Brief - Take every line in the entries that includes the word "camera" and copy it.
- Opening Delimiter -
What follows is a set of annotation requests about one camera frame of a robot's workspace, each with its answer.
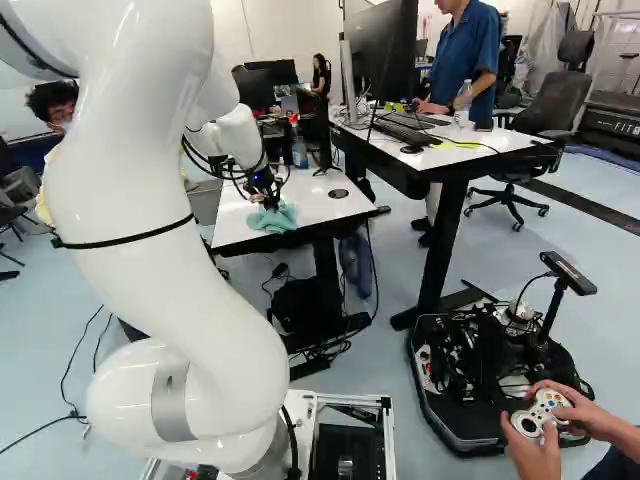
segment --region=floor
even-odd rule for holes
[[[544,181],[572,190],[604,205],[640,218],[640,177],[587,157],[567,155],[559,173]],[[372,178],[378,204],[390,205],[391,215],[375,220],[372,228],[380,280],[380,310],[374,325],[353,340],[350,351],[333,368],[296,382],[295,388],[328,393],[383,393],[396,409],[398,478],[470,480],[515,478],[504,457],[461,461],[450,455],[424,422],[413,379],[405,360],[406,333],[391,329],[390,315],[412,306],[422,276],[425,252],[417,248],[417,235],[408,223],[424,213],[424,204],[410,201],[385,183]],[[490,179],[482,188],[501,188]],[[546,201],[523,191],[524,196]],[[517,295],[533,275],[544,271],[538,253],[556,250],[574,262],[599,287],[596,296],[578,298],[569,293],[562,304],[552,335],[573,353],[580,373],[595,388],[598,401],[629,421],[639,424],[634,395],[640,393],[637,377],[640,322],[635,297],[640,239],[564,205],[551,203],[547,218],[523,209],[525,229],[511,231],[512,219],[500,206],[462,218],[447,279],[446,291],[460,288],[465,278],[501,298]],[[53,250],[47,235],[32,236],[19,244],[4,234],[6,253],[27,268],[10,282],[0,283],[0,448],[69,408],[59,394],[60,377],[85,322],[100,300],[65,251]],[[256,307],[264,310],[268,296],[260,283],[280,261],[287,262],[298,278],[313,275],[309,250],[250,255],[220,263],[231,273],[232,283]],[[0,269],[12,268],[0,259]],[[552,294],[550,281],[536,283],[526,301],[546,310]],[[347,310],[373,310],[375,300],[363,305],[349,292]],[[92,323],[66,383],[66,391],[82,410],[84,391],[91,379],[91,358],[108,312]],[[103,340],[98,360],[125,342],[112,324]],[[134,480],[145,459],[136,458],[103,441],[95,432],[82,440],[83,427],[64,422],[38,434],[0,457],[2,478],[48,480]],[[565,451],[564,478],[579,479],[604,454],[607,446],[592,443]]]

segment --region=black bag
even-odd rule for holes
[[[318,332],[329,318],[319,295],[317,277],[292,280],[278,289],[267,310],[267,320],[276,317],[287,333]]]

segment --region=plastic bottle
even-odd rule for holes
[[[289,119],[291,123],[291,131],[293,135],[293,164],[300,169],[309,168],[309,158],[307,156],[307,146],[304,143],[304,138],[300,134],[300,124],[298,123],[298,116],[294,115]]]
[[[464,101],[456,105],[454,119],[458,127],[468,128],[471,126],[469,111],[471,110],[471,102],[473,101],[473,87],[471,86],[470,79],[464,81],[464,85],[462,85],[458,91],[458,97]]]

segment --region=keyboard
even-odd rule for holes
[[[428,130],[429,128],[433,128],[434,126],[446,127],[451,125],[451,122],[440,120],[439,118],[432,118],[429,115],[424,115],[422,113],[415,114],[394,112],[388,115],[384,115],[384,118],[404,125],[405,127],[412,128],[414,130]]]
[[[431,135],[417,132],[409,127],[398,125],[395,122],[389,121],[386,118],[377,118],[373,122],[373,129],[380,133],[384,133],[390,137],[400,140],[401,142],[409,145],[415,145],[418,147],[428,147],[429,145],[440,145],[441,140],[438,140]]]

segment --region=white game controller
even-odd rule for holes
[[[551,410],[556,407],[573,407],[573,404],[555,390],[543,388],[536,393],[535,403],[529,410],[518,410],[511,415],[511,424],[525,437],[538,440],[544,435],[542,426],[548,420],[563,427],[569,425],[568,421],[553,415]]]

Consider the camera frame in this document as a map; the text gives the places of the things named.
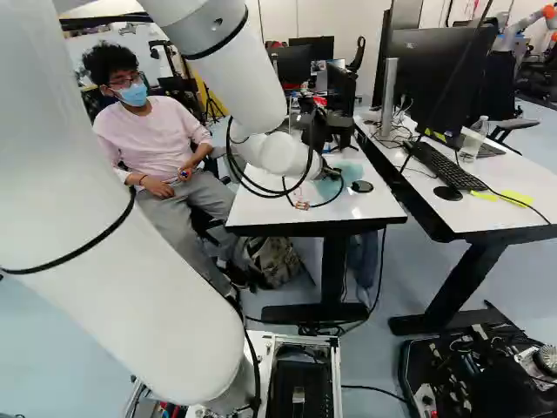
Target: desk leg
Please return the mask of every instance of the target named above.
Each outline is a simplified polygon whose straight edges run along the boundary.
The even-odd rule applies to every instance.
[[[497,309],[460,312],[460,308],[484,281],[506,248],[506,244],[471,245],[423,314],[389,319],[393,334],[429,334],[477,323],[504,322]]]
[[[264,307],[261,319],[280,324],[311,325],[318,322],[357,321],[368,317],[361,303],[342,303],[342,284],[350,236],[326,237],[321,261],[321,302]]]
[[[321,303],[340,302],[350,237],[325,237],[321,260]]]

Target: white desk
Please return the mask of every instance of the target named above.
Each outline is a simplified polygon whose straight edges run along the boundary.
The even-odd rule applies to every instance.
[[[372,125],[364,124],[360,117],[356,117],[355,120],[358,128],[367,135],[371,136],[375,132],[375,128]],[[416,124],[406,118],[404,125],[413,131]],[[452,161],[455,160],[454,150],[430,138],[423,137],[422,140],[434,146]],[[403,149],[387,149],[376,140],[372,140],[372,142],[393,166],[402,166],[407,156]],[[486,142],[506,151],[507,154],[478,158],[471,164],[461,164],[462,168],[484,181],[496,192],[512,190],[534,198],[533,206],[549,220],[557,223],[557,194],[553,192],[557,190],[557,176],[547,168],[511,152],[490,139],[487,139]],[[410,160],[407,168],[429,172],[415,158]],[[433,193],[434,187],[444,185],[440,179],[430,179],[419,172],[410,170],[405,170],[403,176],[456,234],[491,232],[546,224],[538,214],[530,209],[513,205],[502,199],[492,202],[465,192],[461,201],[443,200]]]
[[[433,189],[444,185],[440,179],[408,170],[430,173],[415,158],[409,161],[400,175],[399,168],[406,159],[406,152],[402,148],[387,149],[371,138],[375,132],[373,126],[364,124],[360,117],[354,119],[359,131],[358,142],[366,156],[427,234],[440,242],[464,239],[471,244],[423,314],[389,320],[393,333],[422,334],[439,332],[448,327],[503,321],[496,309],[461,312],[460,308],[509,245],[556,238],[557,225],[548,225],[530,209],[501,199],[493,202],[468,193],[463,193],[460,201],[437,197]],[[415,123],[408,118],[404,125],[412,131],[415,127]],[[430,138],[422,140],[451,160],[455,159],[454,150]],[[487,143],[507,151],[507,154],[481,158],[472,164],[462,164],[462,167],[496,192],[511,190],[534,198],[533,206],[557,223],[557,196],[554,193],[557,176],[493,141],[488,140]]]
[[[356,193],[350,185],[345,185],[345,190],[333,202],[302,211],[292,207],[286,198],[263,199],[240,186],[226,228],[246,236],[324,237],[337,232],[344,233],[346,228],[353,233],[360,233],[366,229],[406,222],[406,213],[391,194],[390,187],[362,151],[346,148],[342,152],[324,154],[324,158],[330,166],[346,161],[361,164],[364,169],[362,179],[373,184],[373,191]],[[283,190],[279,176],[252,165],[246,167],[245,174],[264,187]],[[295,183],[296,179],[286,180],[287,187]],[[311,204],[324,201],[312,181],[302,183],[300,190],[304,200]],[[296,201],[294,193],[291,193],[291,199]]]
[[[315,322],[364,319],[367,312],[362,305],[339,303],[348,240],[351,235],[407,220],[406,213],[391,194],[389,186],[359,148],[357,151],[346,148],[342,152],[324,155],[331,166],[341,161],[361,164],[364,172],[362,179],[373,184],[373,191],[356,193],[350,189],[350,185],[346,185],[345,190],[333,202],[308,211],[292,207],[286,197],[263,199],[243,186],[239,187],[234,199],[226,222],[226,228],[233,233],[246,236],[325,237],[321,263],[321,303],[265,307],[261,314],[264,320],[300,323],[300,320]],[[273,190],[283,190],[281,177],[251,165],[246,167],[245,173],[258,184]],[[295,183],[295,179],[288,179],[286,186],[290,187]],[[304,200],[312,204],[324,201],[311,181],[302,183],[301,191]]]

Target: blue face mask
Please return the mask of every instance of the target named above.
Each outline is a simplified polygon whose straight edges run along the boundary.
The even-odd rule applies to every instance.
[[[141,107],[147,102],[147,86],[143,82],[132,84],[127,89],[117,90],[117,92],[127,105]]]

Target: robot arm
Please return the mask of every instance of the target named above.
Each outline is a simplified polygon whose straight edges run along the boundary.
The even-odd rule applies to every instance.
[[[530,16],[522,18],[517,23],[507,26],[503,31],[503,41],[500,44],[497,44],[497,46],[494,47],[493,50],[500,52],[512,51],[516,34],[524,30],[528,26],[534,24],[542,17],[546,19],[546,25],[549,30],[557,29],[557,16],[555,8],[552,4],[548,4],[542,9],[535,11]]]
[[[299,177],[306,145],[283,132],[265,134],[284,120],[286,101],[261,39],[246,25],[244,0],[139,3],[229,109],[238,153],[274,174]],[[321,168],[315,152],[307,178],[319,176]]]
[[[307,149],[284,133],[286,115],[261,41],[241,0],[142,0],[153,19],[231,110],[250,163],[297,176]],[[155,394],[231,412],[253,394],[244,329],[232,309],[134,207],[98,148],[51,2],[0,3],[0,270],[65,311]],[[313,155],[308,178],[320,170]]]

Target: man
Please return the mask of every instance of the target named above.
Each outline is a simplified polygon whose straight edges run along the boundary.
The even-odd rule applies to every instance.
[[[138,60],[129,49],[101,43],[84,53],[83,62],[100,91],[118,100],[93,125],[115,172],[138,189],[137,202],[161,235],[213,287],[233,298],[230,282],[205,254],[190,220],[189,206],[226,219],[234,199],[211,173],[196,169],[212,151],[211,134],[173,98],[147,97]],[[191,141],[197,144],[195,152]],[[120,162],[129,171],[117,168]],[[236,242],[232,234],[220,240],[219,262],[232,257]],[[238,269],[233,273],[238,279]]]
- Closing Delimiter -
Answer to this exercise -
What follows is a set of annotation requests about one camera frame of a robot's workspace, each with its answer.
Consider the camera frame in this document as a map; the text gives the places of the things named.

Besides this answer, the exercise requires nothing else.